=== YOUR ASSIGNMENT ===
Retype the data that follows, keeping every character the same.

=== DATA EXTRACT ===
* * * *
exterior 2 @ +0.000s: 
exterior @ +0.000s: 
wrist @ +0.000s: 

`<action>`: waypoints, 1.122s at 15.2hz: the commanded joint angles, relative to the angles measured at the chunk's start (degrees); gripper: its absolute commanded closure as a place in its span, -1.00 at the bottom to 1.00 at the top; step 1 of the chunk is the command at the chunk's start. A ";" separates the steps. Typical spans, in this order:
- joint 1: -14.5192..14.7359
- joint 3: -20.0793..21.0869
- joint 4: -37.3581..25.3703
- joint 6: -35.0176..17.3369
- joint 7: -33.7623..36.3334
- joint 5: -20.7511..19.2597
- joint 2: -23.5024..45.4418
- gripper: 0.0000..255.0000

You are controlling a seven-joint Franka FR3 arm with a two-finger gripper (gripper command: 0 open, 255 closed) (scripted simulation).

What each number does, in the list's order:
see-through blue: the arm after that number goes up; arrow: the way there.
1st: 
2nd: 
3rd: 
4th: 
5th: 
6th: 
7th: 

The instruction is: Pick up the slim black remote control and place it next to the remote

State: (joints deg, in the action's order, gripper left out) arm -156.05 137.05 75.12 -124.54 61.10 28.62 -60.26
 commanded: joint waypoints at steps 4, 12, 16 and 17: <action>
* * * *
=== ANSWER SPACE ===
exterior 2 @ +0.000s: 
exterior @ +0.000s: 
wrist @ +0.000s: 

`<action>`: waypoints, 1.122s at 15.2hz: the commanded joint angles, relative to the angles measured at the chunk's start (degrees); gripper: its absolute commanded closure as a place in its span, -1.00 at the bottom to 1.00 at the top; step 1 of the chunk is the command at the chunk's start. A ";" separates the steps. Typical spans, in this order:
- joint 1: -14.5192..14.7359
- joint 3: -20.0793..21.0869
- joint 4: -37.3581..25.3703
- joint 6: -35.0176..17.3369
- joint 7: -33.7623..36.3334
- joint 5: -20.7511..19.2597
- joint 2: -23.5024..45.4418
- gripper: 0.0000..255.0000

You are controlling a seven-joint Franka FR3 arm with a two-finger gripper (gripper command: 0 open, 255 closed) (scripted simulation).

What each number does, in the list's order:
see-through blue: the arm after that number goes up; arrow: the way there.
1st: 
2nd: 
3rd: 
4th: 
5th: 
6th: 
7th: 

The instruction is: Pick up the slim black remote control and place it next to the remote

State: (joints deg, in the action's order, gripper left out) arm -156.05 137.05 75.12 -124.54 61.10 28.62 -60.26
 commanded: joint waypoints at steps 4, 12, 16 and 17: <action>

The full answer has been given.